Worth pointing out even with the numerous issues I've had with my 8300, it really has served me well much better than the Epson's. I believe Epson is a very good company I just would not ever want to own another one of their printers. On the dead desktop versions alone I could probably fill up the back of my pickup truck.
Much to consider still.
Thanks
I have one the same general age, mine is 9 years old. It runs like new so maybe I’m biased because I love the output and it’s saved me so well. I’ve had 10 large format printers and this one has by far been the most durable and trouble free of them all. Built like a tank. People seem to freak out every time the print heads need replacing. Yea they aren’t cheap. If I were in your shoes I would replace the head as these machines were built better in Japan before that horrible earthquake and simply have less issues than the IPf 8400s.

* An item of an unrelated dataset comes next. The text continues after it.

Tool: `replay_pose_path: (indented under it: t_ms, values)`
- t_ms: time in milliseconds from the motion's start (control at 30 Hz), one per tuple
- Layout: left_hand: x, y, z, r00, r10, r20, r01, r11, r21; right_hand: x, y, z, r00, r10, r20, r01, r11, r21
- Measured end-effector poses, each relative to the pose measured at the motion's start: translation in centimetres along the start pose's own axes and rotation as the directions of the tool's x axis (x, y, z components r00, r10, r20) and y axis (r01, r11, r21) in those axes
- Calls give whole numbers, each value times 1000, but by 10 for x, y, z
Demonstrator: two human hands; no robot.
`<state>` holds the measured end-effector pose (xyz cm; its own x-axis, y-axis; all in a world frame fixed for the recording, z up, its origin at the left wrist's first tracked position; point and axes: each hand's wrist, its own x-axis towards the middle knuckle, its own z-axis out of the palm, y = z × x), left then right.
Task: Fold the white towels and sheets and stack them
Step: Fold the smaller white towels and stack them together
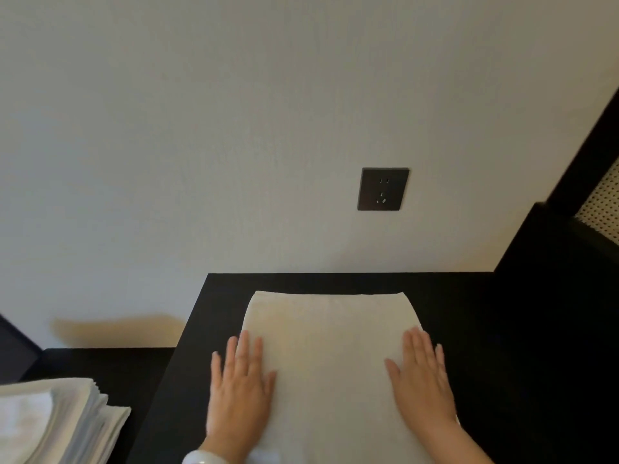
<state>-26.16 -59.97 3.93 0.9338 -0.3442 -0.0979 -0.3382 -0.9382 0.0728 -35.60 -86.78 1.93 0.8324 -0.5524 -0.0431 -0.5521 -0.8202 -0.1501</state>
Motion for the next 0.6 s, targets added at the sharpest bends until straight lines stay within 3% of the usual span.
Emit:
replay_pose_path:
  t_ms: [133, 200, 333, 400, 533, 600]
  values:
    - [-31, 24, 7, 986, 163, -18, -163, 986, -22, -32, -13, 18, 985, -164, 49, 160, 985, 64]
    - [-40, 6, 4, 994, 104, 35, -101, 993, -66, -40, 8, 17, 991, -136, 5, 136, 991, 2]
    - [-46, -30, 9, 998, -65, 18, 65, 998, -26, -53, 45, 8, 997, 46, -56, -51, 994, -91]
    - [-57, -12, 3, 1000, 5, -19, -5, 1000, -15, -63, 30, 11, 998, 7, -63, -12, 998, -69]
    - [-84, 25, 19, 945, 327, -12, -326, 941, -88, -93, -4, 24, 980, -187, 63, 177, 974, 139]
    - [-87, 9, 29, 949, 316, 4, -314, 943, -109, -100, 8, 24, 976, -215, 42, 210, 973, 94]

https://www.ebay.com/itm/Printhead-Print-Head-For-Canon-PF-05-IPF6300-6350-6400-8300-8310-9400-Printer/124111853556?hash=item1ce5a497f4:g:QjQAAOSwD75eZhmP
What I would do is look for a head on EBay. You can’t put a used head in so they have to be unused. I would also try Alibaba which sells a lot of print heads. I mean the most you have to loose is 2 or $300.00. It is worth the gamble and I’d much rather have one of these than the newer models. I do know when a print head starts to go bad, like maybe one channel missing, you start to get all kinds of crazy errors. It scares a lot of people and they throw them out. Did you do print a nozzle check pattern to see if nozzles are missing? That is job one. If you are missing a nozzle or it looks like it’s fading out that is the issue. If your not missing nozzles it’s something else.